WORK TO COMPLETE:
Look for the word "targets" in the material below, then report each line where it occurs.

DATA SUPPLIED:
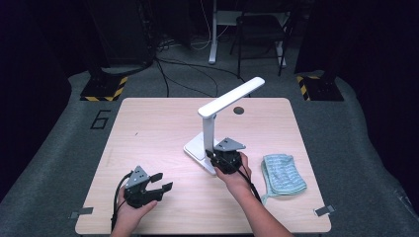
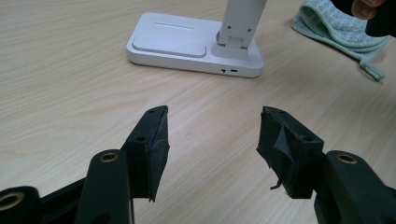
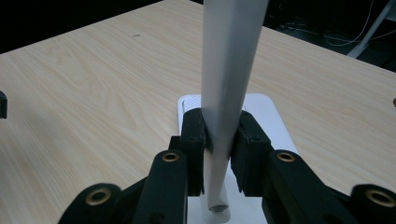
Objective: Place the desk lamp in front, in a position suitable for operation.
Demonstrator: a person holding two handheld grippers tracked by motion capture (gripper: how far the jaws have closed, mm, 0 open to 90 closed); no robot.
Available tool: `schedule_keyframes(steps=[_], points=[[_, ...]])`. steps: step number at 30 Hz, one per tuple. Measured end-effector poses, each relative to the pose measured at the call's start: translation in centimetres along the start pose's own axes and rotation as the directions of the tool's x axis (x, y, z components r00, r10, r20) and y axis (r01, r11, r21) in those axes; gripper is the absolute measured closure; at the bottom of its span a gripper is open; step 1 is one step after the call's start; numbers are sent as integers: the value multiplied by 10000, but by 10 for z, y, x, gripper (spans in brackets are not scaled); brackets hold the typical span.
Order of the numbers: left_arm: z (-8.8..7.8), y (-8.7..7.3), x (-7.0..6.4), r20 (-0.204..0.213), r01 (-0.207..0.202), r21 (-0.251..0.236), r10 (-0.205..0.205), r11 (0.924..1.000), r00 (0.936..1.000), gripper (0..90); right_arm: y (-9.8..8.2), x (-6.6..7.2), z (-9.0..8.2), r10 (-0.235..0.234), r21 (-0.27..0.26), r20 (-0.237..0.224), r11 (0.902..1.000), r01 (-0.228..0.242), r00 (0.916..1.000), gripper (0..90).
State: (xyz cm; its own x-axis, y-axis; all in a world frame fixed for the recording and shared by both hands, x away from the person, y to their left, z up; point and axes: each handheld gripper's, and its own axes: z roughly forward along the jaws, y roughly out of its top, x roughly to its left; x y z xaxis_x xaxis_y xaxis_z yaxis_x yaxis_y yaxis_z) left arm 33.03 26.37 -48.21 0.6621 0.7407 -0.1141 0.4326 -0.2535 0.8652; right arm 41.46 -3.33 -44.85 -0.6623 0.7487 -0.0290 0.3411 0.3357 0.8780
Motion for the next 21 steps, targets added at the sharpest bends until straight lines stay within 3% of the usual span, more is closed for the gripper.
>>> schedule_keyframes(steps=[4,9,21], points=[[-1,0,0,1,141,-59,-141,9999,9999,427,-1,1,-4,21,53,-87,10000,-20,10000,765],[0,1,0,52,21,28,-21,10000,10000,427,-5,7,-10,-23,21,-137,10000,23,9999,766],[0,1,-2,141,-11,-29,11,10000,9999,432,-10,30,-22,85,119,-301,9999,-81,9995,765]])
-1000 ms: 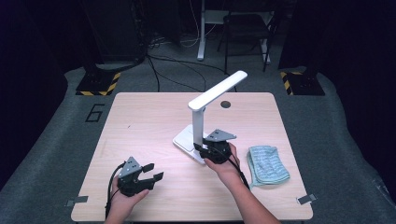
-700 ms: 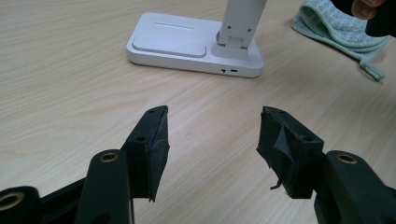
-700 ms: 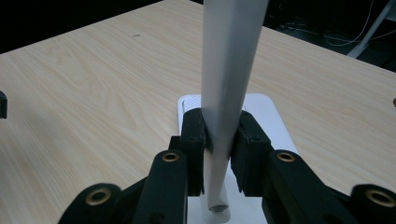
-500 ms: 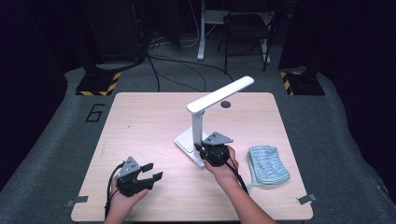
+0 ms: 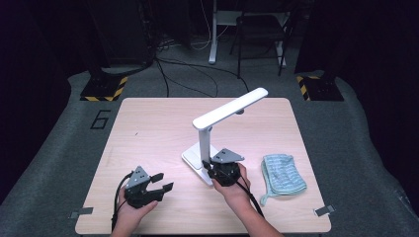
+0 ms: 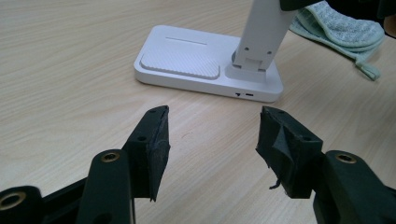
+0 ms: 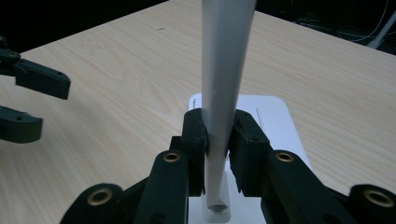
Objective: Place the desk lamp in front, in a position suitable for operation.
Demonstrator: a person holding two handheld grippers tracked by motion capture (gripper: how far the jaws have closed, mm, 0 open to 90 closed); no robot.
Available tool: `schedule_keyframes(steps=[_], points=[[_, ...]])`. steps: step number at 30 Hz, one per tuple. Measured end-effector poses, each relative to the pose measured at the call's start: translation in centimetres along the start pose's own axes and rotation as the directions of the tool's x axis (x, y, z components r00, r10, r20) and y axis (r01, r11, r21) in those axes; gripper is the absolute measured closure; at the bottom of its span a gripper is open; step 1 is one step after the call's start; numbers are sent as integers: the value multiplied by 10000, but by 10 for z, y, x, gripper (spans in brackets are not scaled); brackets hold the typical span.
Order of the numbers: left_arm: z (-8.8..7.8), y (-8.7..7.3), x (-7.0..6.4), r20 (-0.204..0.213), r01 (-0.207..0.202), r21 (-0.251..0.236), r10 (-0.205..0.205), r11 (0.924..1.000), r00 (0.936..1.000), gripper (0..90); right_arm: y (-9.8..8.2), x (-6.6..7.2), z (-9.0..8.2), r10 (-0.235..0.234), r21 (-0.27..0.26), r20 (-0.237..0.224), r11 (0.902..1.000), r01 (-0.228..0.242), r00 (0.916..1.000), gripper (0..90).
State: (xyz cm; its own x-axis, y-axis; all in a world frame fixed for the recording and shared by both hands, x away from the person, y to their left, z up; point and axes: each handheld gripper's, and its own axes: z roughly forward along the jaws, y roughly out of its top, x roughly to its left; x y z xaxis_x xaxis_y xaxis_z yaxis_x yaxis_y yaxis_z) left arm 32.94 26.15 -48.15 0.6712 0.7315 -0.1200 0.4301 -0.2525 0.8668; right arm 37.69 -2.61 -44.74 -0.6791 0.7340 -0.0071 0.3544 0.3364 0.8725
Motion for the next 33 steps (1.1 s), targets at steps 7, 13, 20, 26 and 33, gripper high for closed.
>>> schedule_keyframes(steps=[7,13,20,26,33], points=[[0,0,-1,-36,-54,-65,54,10000,10000,433,-2,20,-3,-151,-12,-428,9999,150,9990,762],[-1,1,-1,60,-125,-97,125,9999,9999,433,-3,36,-4,43,28,-1417,10000,-39,9899,737],[-3,3,-4,200,-124,-267,130,9996,9997,411,-5,36,-21,55,-408,-2067,9991,-142,9784,656],[-4,8,-10,408,-320,-183,327,9993,9986,411,-13,29,-42,-372,-501,-2047,9984,275,9781,591],[-1,33,-25,849,-359,-430,394,9984,9956,410,-37,7,-59,-299,-159,-1691,9995,276,9851,558]])
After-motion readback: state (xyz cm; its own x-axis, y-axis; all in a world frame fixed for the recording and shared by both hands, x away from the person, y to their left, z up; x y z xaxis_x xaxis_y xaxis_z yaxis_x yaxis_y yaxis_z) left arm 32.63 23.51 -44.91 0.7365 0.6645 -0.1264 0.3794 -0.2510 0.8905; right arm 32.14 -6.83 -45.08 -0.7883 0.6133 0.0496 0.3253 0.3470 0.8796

SOLUTION TO THIS PROBLEM:
Motion for the next 21 steps, targets added at the sharpest bends until straight lines stay within 3% of the usual span, more is closed for the gripper.
Motion for the next 33 steps (1.1 s), targets at steps 7, 13, 20, 26 and 33, gripper high for closed.

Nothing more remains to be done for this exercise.